The New York Young Republican Club plans to hold a rally in New York City on Sunday in defense of the statue of Theodore Roosevelt at the entrance of The American Museum of Natural History.

“We're not afraid of the mob,” Gavin Wax, the president of club told “Fox & Friends Weekend” on Sunday.

Officials, including Mayor Bill de Blasio, announced last week that the statue will be removed after years of objections that it symbolizes colonial expansion and racial discrimination.

The move comes amid a growing push to remove statues and monuments and other images honoring Confederate soldiers, slave owners and other controversial historical figures, which have been torn down in states, including Virginia and California – either officially or by the protesters themselves.
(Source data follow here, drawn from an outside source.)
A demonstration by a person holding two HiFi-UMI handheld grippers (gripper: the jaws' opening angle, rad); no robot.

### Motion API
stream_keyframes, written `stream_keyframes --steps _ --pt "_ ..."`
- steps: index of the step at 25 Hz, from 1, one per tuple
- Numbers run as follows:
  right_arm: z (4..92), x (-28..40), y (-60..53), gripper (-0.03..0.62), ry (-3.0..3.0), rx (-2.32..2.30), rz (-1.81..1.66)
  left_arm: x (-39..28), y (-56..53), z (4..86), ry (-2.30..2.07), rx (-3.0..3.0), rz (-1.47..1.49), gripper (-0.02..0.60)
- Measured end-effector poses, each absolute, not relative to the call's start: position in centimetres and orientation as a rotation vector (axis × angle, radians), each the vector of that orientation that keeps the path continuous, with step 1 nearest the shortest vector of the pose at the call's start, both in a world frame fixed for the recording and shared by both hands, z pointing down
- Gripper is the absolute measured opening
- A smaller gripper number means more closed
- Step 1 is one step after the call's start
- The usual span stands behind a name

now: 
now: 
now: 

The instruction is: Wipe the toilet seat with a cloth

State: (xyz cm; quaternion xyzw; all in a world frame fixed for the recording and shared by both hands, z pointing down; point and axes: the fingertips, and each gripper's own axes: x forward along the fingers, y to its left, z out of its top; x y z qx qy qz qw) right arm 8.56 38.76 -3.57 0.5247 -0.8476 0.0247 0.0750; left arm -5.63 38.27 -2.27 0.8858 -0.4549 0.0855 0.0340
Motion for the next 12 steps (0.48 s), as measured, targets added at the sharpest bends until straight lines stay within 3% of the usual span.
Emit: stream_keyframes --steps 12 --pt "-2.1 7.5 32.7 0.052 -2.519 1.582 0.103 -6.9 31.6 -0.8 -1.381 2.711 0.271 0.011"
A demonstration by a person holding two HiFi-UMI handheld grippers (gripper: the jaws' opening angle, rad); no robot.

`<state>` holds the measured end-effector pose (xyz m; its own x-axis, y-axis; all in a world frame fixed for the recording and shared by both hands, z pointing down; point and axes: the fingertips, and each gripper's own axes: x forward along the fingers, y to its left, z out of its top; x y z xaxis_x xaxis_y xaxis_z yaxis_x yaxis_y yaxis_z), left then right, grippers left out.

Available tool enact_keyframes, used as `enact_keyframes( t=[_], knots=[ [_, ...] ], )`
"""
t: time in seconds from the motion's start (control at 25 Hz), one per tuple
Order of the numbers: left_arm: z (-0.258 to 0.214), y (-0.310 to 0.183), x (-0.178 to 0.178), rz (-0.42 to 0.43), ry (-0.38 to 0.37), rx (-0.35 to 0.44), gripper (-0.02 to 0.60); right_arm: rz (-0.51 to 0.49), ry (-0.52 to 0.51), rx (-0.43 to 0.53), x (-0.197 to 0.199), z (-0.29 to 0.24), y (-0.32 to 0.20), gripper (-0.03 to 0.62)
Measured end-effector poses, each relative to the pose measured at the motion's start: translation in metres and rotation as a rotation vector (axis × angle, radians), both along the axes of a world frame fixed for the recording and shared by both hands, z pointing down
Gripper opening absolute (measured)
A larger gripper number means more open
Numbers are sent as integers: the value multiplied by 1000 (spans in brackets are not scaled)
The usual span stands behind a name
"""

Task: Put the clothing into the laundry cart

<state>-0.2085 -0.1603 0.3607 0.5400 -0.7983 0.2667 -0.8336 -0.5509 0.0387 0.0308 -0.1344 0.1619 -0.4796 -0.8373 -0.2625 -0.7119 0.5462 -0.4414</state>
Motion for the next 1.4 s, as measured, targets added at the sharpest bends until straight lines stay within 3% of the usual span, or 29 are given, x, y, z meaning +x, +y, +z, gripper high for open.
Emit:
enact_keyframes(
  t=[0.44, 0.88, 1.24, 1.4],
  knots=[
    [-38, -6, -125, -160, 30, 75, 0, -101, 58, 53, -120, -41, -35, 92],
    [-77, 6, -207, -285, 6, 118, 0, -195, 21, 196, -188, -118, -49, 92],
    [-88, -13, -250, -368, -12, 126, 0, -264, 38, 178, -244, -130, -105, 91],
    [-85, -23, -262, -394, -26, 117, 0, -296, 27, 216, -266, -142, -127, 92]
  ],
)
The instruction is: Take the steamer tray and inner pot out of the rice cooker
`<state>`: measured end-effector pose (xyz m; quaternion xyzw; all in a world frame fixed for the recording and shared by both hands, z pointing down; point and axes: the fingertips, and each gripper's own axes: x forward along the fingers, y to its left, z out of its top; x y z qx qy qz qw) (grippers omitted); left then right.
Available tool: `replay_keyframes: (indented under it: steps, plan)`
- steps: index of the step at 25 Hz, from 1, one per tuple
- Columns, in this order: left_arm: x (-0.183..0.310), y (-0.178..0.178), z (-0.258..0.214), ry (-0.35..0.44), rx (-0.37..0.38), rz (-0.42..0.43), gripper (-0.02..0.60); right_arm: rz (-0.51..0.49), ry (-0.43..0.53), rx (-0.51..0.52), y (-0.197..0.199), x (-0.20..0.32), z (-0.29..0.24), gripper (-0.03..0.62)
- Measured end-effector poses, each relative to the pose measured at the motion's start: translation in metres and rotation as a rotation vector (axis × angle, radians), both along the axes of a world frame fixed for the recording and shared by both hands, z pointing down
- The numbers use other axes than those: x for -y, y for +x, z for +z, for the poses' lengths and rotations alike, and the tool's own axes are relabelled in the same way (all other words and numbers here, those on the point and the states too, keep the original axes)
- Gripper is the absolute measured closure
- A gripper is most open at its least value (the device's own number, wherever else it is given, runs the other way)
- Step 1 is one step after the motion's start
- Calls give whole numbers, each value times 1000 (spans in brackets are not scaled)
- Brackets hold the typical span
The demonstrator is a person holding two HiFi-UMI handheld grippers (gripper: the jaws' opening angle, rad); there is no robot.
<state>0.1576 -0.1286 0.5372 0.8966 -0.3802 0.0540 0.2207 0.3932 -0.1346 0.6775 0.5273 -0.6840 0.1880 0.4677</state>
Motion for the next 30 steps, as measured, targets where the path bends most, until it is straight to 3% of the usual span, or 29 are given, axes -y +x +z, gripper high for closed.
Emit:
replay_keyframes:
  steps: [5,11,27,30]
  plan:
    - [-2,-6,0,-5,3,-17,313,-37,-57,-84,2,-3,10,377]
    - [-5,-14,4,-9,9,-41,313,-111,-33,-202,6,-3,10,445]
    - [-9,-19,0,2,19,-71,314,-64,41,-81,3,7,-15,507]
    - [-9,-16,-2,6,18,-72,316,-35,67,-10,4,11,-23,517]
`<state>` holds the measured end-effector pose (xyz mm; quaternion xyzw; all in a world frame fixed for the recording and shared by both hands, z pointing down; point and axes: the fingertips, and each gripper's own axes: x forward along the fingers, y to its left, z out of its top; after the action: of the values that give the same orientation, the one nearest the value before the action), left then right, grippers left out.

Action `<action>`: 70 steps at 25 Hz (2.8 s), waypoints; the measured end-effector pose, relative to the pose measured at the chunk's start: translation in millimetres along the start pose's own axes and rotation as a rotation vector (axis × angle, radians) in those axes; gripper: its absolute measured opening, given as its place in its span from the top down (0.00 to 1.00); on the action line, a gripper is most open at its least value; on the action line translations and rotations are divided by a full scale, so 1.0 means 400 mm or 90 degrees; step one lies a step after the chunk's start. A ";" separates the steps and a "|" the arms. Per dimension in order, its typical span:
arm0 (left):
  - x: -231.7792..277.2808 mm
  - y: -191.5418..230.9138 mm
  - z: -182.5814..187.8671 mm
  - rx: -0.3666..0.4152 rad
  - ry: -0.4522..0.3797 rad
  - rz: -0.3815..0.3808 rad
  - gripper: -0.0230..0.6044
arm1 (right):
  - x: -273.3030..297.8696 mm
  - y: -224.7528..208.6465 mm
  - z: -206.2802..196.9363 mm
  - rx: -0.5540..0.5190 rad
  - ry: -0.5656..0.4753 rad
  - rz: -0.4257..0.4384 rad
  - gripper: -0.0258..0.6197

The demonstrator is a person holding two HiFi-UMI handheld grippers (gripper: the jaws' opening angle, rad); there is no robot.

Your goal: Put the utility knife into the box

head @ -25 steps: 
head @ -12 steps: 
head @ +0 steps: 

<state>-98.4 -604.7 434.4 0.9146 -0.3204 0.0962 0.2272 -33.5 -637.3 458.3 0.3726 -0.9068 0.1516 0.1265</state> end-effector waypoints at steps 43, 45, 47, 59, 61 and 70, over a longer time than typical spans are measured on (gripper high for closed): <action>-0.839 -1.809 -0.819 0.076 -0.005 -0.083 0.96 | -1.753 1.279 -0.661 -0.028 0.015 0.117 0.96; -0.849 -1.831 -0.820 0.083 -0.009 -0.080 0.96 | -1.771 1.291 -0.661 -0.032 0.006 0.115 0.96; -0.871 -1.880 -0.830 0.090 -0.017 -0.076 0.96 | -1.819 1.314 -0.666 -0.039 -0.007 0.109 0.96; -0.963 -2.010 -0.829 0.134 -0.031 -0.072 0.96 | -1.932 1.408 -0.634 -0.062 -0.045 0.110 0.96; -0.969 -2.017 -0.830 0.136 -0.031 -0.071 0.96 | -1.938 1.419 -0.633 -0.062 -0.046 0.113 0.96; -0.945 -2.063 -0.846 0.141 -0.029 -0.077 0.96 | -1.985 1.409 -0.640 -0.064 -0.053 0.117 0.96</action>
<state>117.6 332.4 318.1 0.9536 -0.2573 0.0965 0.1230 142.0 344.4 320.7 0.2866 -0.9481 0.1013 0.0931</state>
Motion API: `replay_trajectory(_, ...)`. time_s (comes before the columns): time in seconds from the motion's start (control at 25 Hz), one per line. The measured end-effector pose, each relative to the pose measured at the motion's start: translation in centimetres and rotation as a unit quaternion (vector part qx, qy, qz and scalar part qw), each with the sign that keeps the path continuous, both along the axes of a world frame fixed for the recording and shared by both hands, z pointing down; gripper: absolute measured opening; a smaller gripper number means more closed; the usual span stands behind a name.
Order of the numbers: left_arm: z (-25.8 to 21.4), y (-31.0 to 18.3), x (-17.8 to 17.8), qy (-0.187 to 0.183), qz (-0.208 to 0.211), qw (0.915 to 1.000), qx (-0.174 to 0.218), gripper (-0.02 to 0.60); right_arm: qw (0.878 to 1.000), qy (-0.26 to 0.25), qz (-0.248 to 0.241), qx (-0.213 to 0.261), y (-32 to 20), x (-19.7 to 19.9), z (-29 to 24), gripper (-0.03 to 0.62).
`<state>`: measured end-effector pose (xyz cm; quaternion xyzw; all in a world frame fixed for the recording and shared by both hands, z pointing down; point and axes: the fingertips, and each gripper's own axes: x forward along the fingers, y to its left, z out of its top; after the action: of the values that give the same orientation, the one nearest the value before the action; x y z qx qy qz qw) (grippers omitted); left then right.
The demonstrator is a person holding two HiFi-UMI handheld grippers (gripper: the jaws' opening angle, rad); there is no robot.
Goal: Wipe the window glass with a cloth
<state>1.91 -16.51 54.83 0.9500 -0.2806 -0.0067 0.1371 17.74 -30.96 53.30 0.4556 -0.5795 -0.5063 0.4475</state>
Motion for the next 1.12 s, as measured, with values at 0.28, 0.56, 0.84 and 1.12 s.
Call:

Wax explained on Sunday that his club “will be leading a rally along with activists from across the five boroughs to demonstrate in defense of the equestrian statue of Teddy Roosevelt, which greets millions every year as they enter into the American Museum of Natural History, which is an institution that would not even be there today if not for the great work of our 26th president, who was an American patriot and icon.”

The bronze statue that has stood at the museum’s Central Park West entrance since 1940, as the New York Times reported, depicts Roosevelt on horseback with a Native American man and an African man standing next to the horse.

“The American Museum of Natural History has asked to remove the Theodore Roosevelt statue because it explicitly depicts black and Indigenous people as subjugated and racially inferior,” de Blasio announced last Sunday in a written statement. “It is the right decision and the right time to remove this problematic statue.”

De Blasio’s statement came as anti-racism demonstrations have continued in major cities, with some turning violent, after the May 25 killing in Minneapolis of George Floyd, the African-American man who died after a white police officer was seen pressing his knee on his neck.

“Make no mistake about it, this is about much more than just one statue, this is about a cultural revolution, which is engulfing our nation,” Wax said on Sunday.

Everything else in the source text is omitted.